Skift Take

Everything about an all-business class, trans-Atlantic airline screams 2004, with the exception of the crow-funding bit. That, frankly, doesn't make us any more optimistic.

Odyssey Airlines wants the crowd to fund their business ambitions, announcing on April 30 that they intend to use Crowdcube to raise the nearly $8.5 million it needs to “enter the next phase of development,” which will help their business-only airline concept to fly.

The airline expects to have raised sufficient funds by July of this year, to supplement funding they’ve already raised, including and an additional $3.7 million raised via a peer to peer loan from the ThinCats platform coordinated by Freedman & Partners in 2013, and a “significant institutional raise scheduled for the first half of 2015–some 12 months ahead of Odyssey commencing operations from London City Airport.”

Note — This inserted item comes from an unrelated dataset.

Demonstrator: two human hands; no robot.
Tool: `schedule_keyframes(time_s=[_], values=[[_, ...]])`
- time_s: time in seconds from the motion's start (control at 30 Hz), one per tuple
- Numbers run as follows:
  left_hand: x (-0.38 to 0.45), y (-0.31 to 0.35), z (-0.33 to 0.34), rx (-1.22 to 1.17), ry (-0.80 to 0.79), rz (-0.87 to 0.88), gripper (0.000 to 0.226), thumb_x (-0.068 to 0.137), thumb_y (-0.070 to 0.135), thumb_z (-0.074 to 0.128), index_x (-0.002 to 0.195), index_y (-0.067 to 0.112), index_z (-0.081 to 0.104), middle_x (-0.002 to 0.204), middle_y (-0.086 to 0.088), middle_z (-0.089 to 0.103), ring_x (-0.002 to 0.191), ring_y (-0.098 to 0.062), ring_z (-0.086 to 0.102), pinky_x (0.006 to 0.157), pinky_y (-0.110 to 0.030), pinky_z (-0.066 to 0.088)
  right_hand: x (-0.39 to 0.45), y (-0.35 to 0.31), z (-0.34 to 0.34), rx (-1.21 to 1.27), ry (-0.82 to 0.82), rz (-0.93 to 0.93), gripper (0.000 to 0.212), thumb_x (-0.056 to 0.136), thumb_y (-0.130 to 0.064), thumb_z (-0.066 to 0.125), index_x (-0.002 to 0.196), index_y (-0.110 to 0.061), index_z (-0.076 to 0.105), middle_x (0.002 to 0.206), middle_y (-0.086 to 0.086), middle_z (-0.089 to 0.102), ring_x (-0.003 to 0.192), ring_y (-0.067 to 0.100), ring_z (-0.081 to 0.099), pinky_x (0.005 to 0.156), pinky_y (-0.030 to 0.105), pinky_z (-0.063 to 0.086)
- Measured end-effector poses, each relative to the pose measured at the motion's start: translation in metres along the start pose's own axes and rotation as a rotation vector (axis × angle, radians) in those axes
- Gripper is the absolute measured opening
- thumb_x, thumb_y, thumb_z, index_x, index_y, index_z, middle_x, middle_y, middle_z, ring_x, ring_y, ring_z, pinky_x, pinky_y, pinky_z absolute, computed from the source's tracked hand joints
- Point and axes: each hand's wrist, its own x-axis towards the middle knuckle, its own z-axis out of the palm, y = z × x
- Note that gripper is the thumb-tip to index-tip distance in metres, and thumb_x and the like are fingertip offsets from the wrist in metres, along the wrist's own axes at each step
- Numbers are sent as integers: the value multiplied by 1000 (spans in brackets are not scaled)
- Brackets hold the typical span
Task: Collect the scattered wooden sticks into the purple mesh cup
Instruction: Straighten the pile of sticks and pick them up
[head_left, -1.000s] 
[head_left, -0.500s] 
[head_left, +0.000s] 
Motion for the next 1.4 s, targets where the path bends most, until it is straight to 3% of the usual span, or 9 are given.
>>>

The airline intends to provide the only non-stop Business Class only transatlantic services from London City in 2016. According to the recent announcement, Odyssey will fly the new Bombardier C-series airline configured with 40 fully flat seats and serving destinations in North America, the Middle East and elsewhere in Europe within eight hours flying time from London.

Some traditional carriers have also played with the concept of a Business-only service this year.

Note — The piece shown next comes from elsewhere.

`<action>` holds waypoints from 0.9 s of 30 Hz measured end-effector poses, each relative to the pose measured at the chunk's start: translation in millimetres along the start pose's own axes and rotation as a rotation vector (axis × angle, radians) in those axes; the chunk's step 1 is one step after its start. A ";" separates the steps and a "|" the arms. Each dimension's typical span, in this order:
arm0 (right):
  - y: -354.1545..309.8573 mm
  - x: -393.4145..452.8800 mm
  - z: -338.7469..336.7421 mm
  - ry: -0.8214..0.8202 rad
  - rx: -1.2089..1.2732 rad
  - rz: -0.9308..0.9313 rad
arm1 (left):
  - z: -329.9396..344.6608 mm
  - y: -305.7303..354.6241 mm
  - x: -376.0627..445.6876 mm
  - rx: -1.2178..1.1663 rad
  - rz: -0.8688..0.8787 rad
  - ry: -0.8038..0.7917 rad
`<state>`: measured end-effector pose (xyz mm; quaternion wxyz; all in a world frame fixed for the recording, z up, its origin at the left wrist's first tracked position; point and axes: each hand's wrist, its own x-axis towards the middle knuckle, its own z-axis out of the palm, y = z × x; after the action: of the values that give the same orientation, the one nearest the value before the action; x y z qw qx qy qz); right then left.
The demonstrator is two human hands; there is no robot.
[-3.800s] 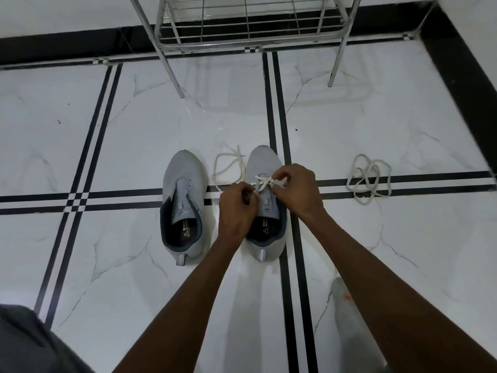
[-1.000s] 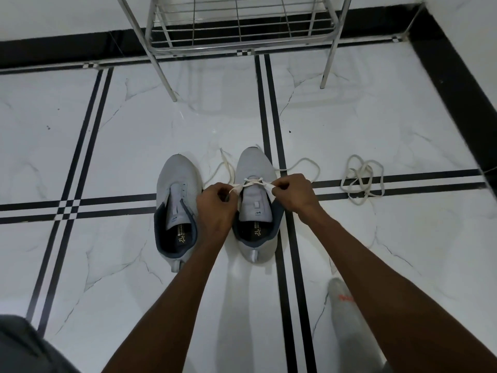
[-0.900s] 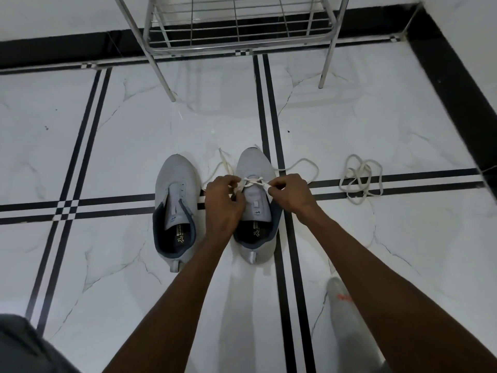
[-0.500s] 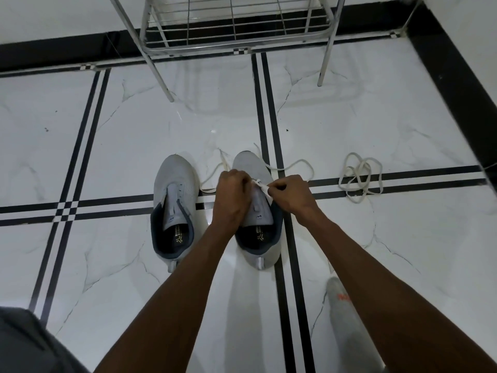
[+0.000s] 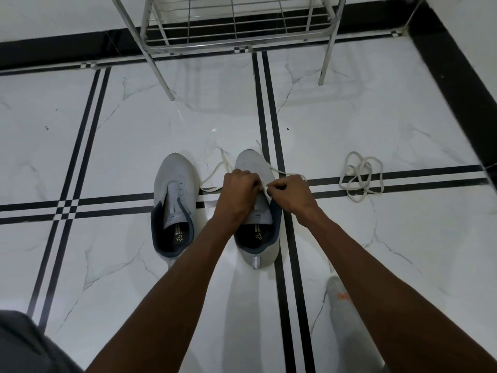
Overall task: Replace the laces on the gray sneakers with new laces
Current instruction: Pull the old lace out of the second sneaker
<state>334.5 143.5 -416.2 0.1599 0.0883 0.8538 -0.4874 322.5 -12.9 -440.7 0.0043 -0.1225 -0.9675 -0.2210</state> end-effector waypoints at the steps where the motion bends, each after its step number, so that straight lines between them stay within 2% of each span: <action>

SAS announced this April that they will launch dedicated business-only flights between Stavanger and Houston, targeted at Norway’s Oil Industry executives, via a wet-leasing service from PrivateAir this August. SAS through PrivateAir will serve this route on a Boeing 737-700, and seat 44 business class passengers.

Qatar Airways also announced this February that they will provide an all Business Class service between Doha and London Heathrow, with 35 to 42 weekly flights, on a single aisle Airbus A319, accommodating 40 passengers in a 2-2 seating configuration. That service will commence this May 15.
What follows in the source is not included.